Cation Language Design

We design Cation as a pure categorical programming language for practical tasks.

In real-world computing, unlike mathematics, everything is bounded: resources, computational time; there are no infinities, no arbitrary-precision rational or irrational numbers (but just their partial estimates). Most of existing programming languages ignored this simple fact, resulting in hundreds of pitfalls and footguns for the developers. Cation tries to avoid this, and ensures that everything is bound and measurable at compile-time. It does this using instruments of category theory, and as a result each Cation program can pass a termination analysis and formally prove maximum amount of resources it takes to execute.

Language features

Cation is made for practical tasks: we attempt to make it easy-to-read and write, avoiding as much of boilerplate code as possible. There are just five built-in keywords; monadic programming is effortless: one does not need to declare set of possible error types ahead. Cation has indentation-based syntax, which makes it much more visually readable and sets it aside from curly-braced languages like C/C++, Rust, Scala... and makes it similar to Idris, Haskell, Python.

It has the following distinguishing features, which taken together set it aside from other existing languages:

Termination analysis and eager evaluation, implying compile-time-defined bounds for data types
Generalized algebraic data types and dependent types
Support of metaprogramming with @-attributes operating like macros
Parallel computation by default ("multi-way computing")
Doesn't require a runtime, doesn't use a garbage collector
Data types, functions and variable instances have no difference: everything is an expression
Each expression corresponds to a natural transformation
Program compilation is an evaluation of expressions
Designed for the creation of domain-specific languages

Mutability and racing conditions

There are no variables, just values.

Exception handling

Memory addressing

Program structure

On the high level, the Cation program consists of (optionally annotated) statements, which can be either specifiers or expressions.

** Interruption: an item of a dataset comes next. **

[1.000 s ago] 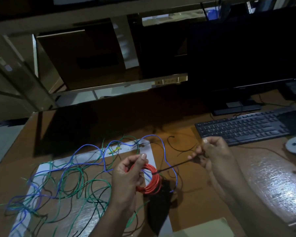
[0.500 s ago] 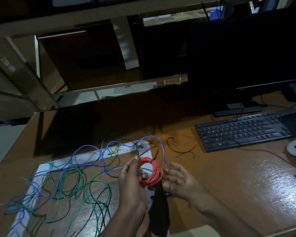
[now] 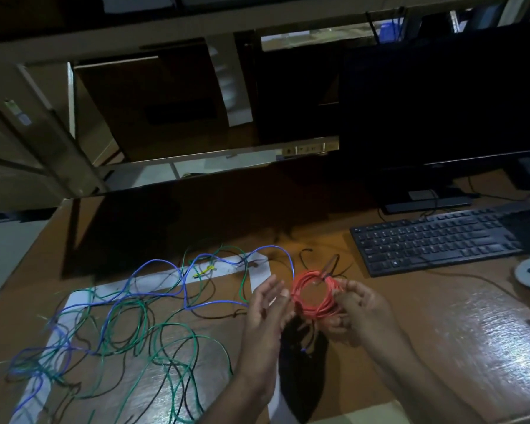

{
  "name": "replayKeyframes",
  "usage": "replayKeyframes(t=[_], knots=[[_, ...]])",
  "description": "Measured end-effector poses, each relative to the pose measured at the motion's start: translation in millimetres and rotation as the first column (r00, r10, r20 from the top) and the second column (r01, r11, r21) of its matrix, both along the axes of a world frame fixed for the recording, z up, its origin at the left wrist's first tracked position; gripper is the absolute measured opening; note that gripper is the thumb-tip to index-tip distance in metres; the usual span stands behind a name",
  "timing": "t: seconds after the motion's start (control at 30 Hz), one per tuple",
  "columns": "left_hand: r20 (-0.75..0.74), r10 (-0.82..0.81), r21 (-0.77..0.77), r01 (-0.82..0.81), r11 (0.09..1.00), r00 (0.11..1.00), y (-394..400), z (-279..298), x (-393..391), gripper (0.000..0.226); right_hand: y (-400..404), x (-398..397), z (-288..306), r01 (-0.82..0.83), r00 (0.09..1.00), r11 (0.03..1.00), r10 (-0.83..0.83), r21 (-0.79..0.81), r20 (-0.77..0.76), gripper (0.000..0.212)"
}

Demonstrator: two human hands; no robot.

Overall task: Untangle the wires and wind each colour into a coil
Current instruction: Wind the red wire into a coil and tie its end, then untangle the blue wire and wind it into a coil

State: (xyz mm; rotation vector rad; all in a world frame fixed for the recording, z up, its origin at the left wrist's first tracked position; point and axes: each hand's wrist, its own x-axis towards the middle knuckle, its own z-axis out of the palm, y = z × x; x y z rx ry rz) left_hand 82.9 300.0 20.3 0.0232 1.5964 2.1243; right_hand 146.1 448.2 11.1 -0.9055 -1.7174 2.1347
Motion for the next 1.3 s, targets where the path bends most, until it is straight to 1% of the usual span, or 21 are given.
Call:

Specifiers are evaluated by the compiler to sets of expressions, serving the primary purpose of reducing boilerplate code and simplifying human readability and writability of the language.

Specifiers

Specifiers consist of a declaration, optionally followed by a definition, which may contain type and body information. Definition bodies, when present, are made of a sequence of statements.

Declaration starts with one of keywords, either build-in (data, fx, infx, let, alias) or added as language extensions by domain-specific languages on top of Cation (like Contractum). The declaration keyword is followed by a declaration name, which can be used later as a part of expressions throughout Cation code.

The overall structure of a specifier is the following: <KEYWORD> <NAME> <TYPE>? <BODY>?. Type, when present, is separated from the name with a semicolon operator; body, when present, is separated from the previous parts either with := operator, when a body is given on the same line, or a newline character, with all body statements indented.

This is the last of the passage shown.